= ASSIGNMENT =
Give again, exactly as written, the lines of the records below from the line with "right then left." to the line with "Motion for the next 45". Both end lines count; pictures do not.

[Records drawn from a dataset]
•••••
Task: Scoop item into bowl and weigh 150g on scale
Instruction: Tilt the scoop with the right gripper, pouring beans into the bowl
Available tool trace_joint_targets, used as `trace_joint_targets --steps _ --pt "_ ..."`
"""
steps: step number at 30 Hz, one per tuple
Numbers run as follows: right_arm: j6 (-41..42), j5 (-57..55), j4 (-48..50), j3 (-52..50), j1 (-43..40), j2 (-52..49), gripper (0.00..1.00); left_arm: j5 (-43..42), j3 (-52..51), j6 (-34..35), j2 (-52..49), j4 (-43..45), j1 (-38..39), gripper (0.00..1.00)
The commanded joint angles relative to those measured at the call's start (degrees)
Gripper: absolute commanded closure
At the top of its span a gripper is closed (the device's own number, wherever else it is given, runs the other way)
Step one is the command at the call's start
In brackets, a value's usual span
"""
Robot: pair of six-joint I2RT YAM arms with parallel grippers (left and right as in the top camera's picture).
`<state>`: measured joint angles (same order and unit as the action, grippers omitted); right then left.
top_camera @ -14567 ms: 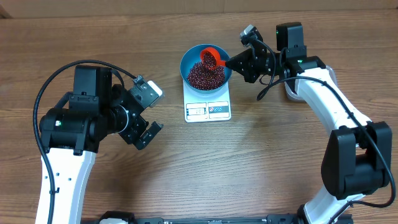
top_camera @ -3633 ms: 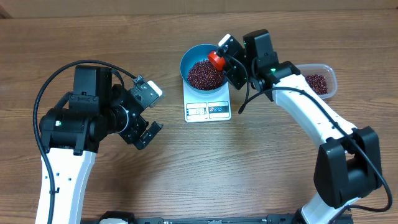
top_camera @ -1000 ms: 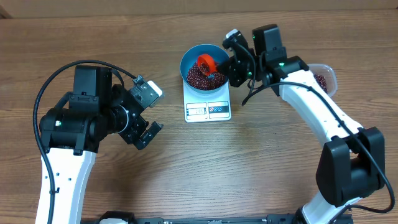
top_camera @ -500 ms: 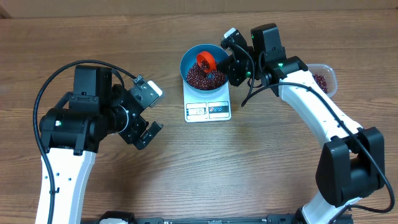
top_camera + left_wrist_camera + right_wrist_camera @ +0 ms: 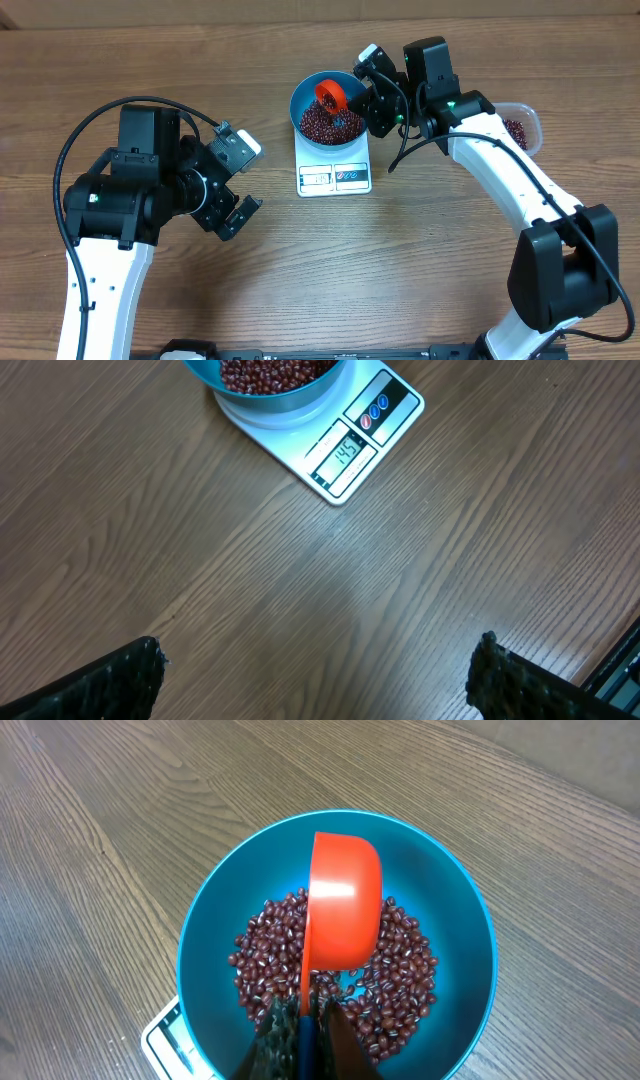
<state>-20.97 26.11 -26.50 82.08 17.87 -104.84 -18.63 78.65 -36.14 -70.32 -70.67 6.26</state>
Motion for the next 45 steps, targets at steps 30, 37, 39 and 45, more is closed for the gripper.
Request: trace_joint_targets --steps 30,37,39,45 --pt "-8.04 2.25 -2.78 0.37 -0.72 4.0 0.96 0.0 -0.28 0.55 -0.13 0.02 0.13 0.0" --pt "-9.86 -1.64 -2.51 0.37 -0.98 4.22 0.96 0.0 -0.28 0.55 -0.13 0.02 0.13 0.0" --pt "-7.54 -0.04 -2.84 0.37 -0.98 4.22 0.97 0.0 -0.28 0.55 -0.13 0.02 0.13 0.0" --pt "-7.58 0.52 -2.73 0.37 -1.05 4.24 0.96 -0.02 -0.28 0.55 -0.13 0.04 0.13 0.0"
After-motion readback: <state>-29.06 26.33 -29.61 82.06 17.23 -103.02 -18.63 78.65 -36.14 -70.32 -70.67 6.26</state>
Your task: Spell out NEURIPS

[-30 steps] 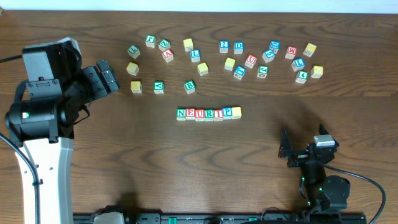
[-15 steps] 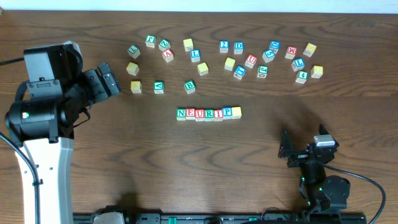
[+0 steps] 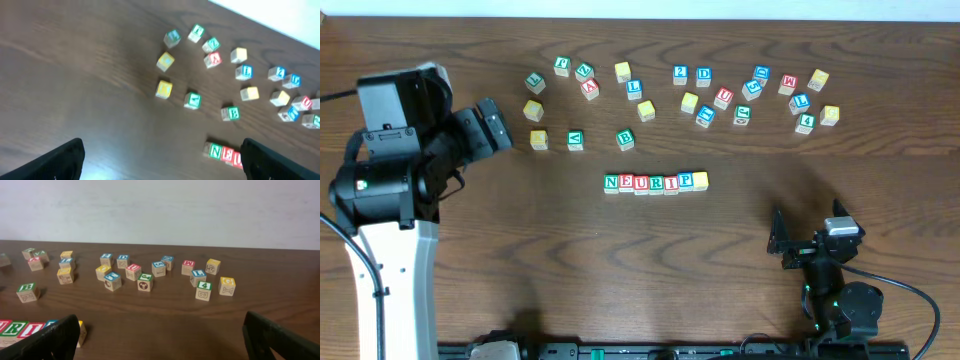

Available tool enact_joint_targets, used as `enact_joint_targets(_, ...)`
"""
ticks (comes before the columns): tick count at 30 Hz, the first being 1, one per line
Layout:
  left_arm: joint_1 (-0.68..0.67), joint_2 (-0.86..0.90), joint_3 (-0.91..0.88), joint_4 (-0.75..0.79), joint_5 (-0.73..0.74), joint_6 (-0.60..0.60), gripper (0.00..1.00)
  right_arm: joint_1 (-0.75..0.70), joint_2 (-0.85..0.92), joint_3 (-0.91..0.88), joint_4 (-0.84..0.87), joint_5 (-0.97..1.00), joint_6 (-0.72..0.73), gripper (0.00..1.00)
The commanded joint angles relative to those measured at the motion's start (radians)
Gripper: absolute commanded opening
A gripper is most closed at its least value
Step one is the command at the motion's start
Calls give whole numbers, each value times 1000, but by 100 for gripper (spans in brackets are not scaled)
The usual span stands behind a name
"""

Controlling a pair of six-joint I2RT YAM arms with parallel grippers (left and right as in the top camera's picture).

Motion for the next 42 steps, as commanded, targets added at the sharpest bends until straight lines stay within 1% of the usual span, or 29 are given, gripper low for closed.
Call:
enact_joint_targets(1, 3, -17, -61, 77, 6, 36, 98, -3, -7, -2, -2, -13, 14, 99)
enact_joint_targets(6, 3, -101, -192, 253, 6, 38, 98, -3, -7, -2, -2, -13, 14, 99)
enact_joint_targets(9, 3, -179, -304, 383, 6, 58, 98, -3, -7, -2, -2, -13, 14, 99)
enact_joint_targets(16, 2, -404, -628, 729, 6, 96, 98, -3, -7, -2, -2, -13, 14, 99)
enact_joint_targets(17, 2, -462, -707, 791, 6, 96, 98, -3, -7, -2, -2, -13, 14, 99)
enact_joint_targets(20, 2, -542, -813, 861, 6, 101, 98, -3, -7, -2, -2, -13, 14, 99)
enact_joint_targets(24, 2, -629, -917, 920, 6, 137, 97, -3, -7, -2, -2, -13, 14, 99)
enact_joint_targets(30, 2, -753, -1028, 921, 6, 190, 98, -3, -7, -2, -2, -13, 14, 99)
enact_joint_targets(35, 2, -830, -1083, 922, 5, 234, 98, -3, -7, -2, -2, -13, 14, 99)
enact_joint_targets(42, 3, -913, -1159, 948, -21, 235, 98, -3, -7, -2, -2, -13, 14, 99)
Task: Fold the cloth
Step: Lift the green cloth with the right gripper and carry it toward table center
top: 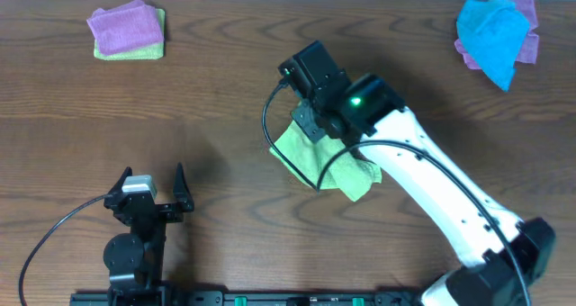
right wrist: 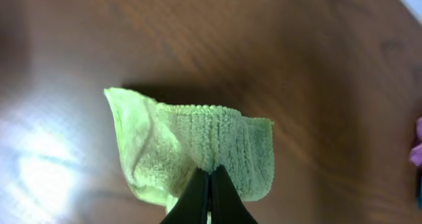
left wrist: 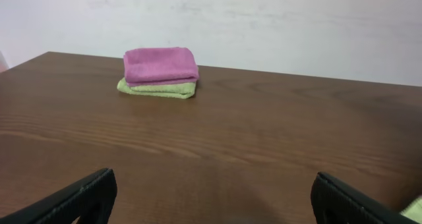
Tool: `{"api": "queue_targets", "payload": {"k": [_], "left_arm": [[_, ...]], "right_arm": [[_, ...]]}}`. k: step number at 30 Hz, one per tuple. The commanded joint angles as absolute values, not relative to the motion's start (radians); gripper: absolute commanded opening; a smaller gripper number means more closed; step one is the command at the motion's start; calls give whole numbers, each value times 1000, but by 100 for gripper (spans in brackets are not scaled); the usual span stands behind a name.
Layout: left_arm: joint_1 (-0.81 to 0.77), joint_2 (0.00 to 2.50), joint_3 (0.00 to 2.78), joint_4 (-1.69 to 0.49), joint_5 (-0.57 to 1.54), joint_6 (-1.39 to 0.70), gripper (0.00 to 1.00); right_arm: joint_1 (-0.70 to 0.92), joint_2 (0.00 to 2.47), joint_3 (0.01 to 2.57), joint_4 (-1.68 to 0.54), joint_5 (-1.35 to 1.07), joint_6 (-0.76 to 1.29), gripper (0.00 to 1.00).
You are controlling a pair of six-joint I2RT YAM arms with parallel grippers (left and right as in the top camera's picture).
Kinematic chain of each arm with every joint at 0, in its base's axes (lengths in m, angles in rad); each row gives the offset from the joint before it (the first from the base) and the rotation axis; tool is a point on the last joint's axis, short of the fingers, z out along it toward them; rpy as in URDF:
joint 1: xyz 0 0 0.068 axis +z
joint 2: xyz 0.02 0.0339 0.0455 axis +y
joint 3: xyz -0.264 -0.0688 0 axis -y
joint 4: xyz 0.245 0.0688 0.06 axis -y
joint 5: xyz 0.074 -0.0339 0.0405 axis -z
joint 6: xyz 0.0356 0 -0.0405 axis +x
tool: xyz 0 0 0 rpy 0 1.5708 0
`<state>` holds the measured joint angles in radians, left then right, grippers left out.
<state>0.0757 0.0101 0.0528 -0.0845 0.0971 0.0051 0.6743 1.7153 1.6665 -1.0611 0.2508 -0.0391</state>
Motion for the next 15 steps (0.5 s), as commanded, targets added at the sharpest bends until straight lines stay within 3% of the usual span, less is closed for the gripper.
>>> {"api": "queue_targets", "payload": {"k": [1,11,15], "left_arm": [[73,4,19,-97,90,23,95],[73,4,19,-97,90,23,95],[73,4,19,-98,90,23,95]], "right_arm": [[658,1749,1673,-1016,335,-86,1],[542,1876,1673,-759,360,-245,1],[474,1934,1673,-605,538,-252,2]]}}
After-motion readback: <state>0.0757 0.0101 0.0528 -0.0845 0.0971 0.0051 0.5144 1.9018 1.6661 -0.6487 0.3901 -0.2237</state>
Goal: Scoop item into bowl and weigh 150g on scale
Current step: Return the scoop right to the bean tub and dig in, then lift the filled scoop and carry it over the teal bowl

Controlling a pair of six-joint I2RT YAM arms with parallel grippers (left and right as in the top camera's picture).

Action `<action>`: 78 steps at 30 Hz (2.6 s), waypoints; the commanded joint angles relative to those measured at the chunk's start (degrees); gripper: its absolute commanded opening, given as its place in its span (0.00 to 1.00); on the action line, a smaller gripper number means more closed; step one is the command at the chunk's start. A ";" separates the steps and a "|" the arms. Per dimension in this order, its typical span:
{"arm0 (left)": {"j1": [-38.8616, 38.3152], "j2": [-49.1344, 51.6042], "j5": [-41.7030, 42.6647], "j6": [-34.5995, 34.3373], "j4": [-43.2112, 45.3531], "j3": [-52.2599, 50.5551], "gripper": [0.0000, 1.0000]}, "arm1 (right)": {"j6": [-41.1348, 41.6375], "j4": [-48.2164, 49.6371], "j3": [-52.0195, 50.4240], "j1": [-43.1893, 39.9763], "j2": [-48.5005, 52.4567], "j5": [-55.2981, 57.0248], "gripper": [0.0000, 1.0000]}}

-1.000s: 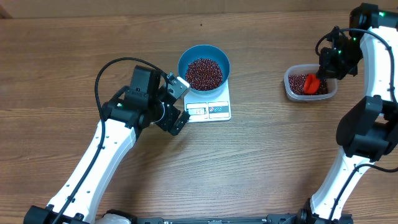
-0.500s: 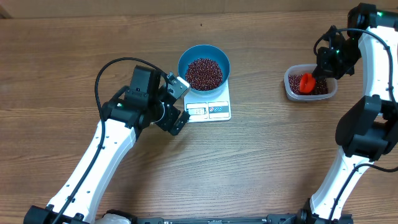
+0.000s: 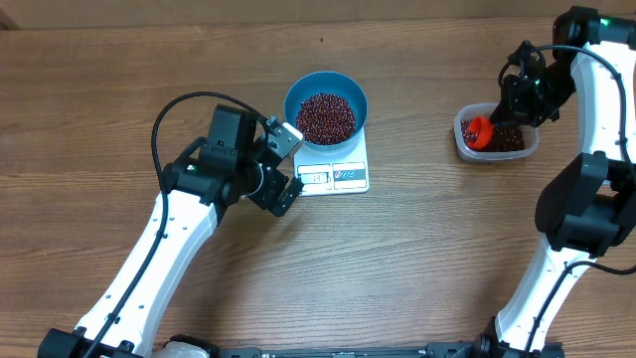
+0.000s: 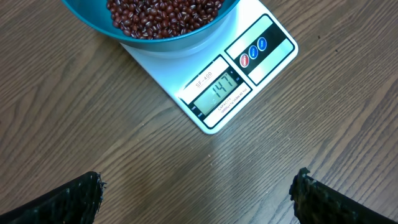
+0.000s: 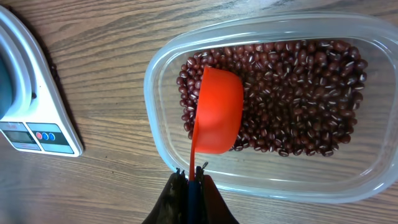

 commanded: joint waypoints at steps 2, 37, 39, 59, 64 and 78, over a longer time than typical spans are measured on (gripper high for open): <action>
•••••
= WRITTEN REPLY =
`<state>`: measured joint angles (same order and unit as the action, grippers omitted); right then left.
top_camera @ -14567 ms: 
top_camera @ -3633 ms: 
top_camera @ -1000 ms: 
top_camera @ -500 ms: 
top_camera + left_wrist_camera + right_wrist_camera @ +0 ms: 
<state>-20.97 26.11 -26.50 82.08 17.87 -104.84 -18.63 78.65 -36.14 -70.32 -70.67 6.26</state>
Motion for the next 45 steps, targets at steps 30, 37, 39 and 45, more is closed for the gripper.

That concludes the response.